At the thematic level, segmentation of the 3D point cloud was carried out to return the spatial distribution of materials, construction techniques, forms of decay, and crack patterns. This work was based on both manual and semi-automatic procedures and produced a query able three-dimensional representation capable of isolating and analyzing each category of data for conservation and design purposes.
The approach taken also includes the informative enrichment of the models through the construction and conservation history of the monument. Each component of the HBIM model is linked to datasets that tell the story of the building's evolution through its four main historical phases, providing an interpretive framework that integrates archaeological, constructional, and conservation data. In parallel, an in-depth survey of structural injuries and deformations was carried out, combining autopsy analysis, photographic verification and technical surveys. The result is a parameterized three-dimensional mapping of the instabilities, useful for structural monitoring and seismic vulnerability assessment.

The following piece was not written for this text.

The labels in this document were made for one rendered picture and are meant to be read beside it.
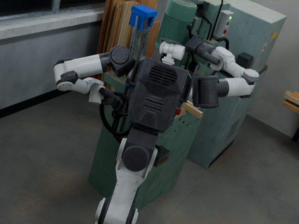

At the heart of the system is the construction of the HBIM model, developed from the geometric data acquired through the integrated survey and the recognition of architectural elements and materials. Nine geometric-information models and one coordination model have been developed, all of which comply with the BIM guidelines provided for public procurement and are aimed at the maintenance, restoration, conservation and study of the monument.
Il modello viene ulteriormente arricchito mediante l’integrazione di otto dataset tematici codificati secondo standard interoperabili, relativi a materiali, degrado, impianti, fasi storiche e quadro fessurativo. Queste informazioni, associate direttamente alle entità geometriche, sono consultabili in ambiente digitale e costituiscono una base informativa solida per il supporto alle decisioni progettuali.
A completamento del lavoro, anche gli impianti moderni – elettrici, meccanici, di sicurezza – sono stati modellati in ambiente BIM. Questa modellazione (MEP) comprende le reti tecniche e gli interventi accessori rilevati in situ, ed è strettamente integrata con le strutture storiche per garantire una gestione sicura, funzionale e coerente del monumento.
This approach represents an advanced paradigm in the digitization of cultural heritage, capable of combining relief, knowledge, diagnosis and management in a single interoperable and up-to-date platform. A methodology that looks to the future of preservation, based on objective data, intelligent modeling and collaboration between knowledge, in the service of active and informed preservation. The processes of documentation and digital modeling of architectural heritage represent a frontier where technology and culture meet to ensure the knowledge and preservation of our past. documentazione e modellazione digitale del patrimonio architettonico, rappresentano una frontiera in cui tecnologia e cultura si incontrano per garantire la conoscenza e la conservazione del nostro passato.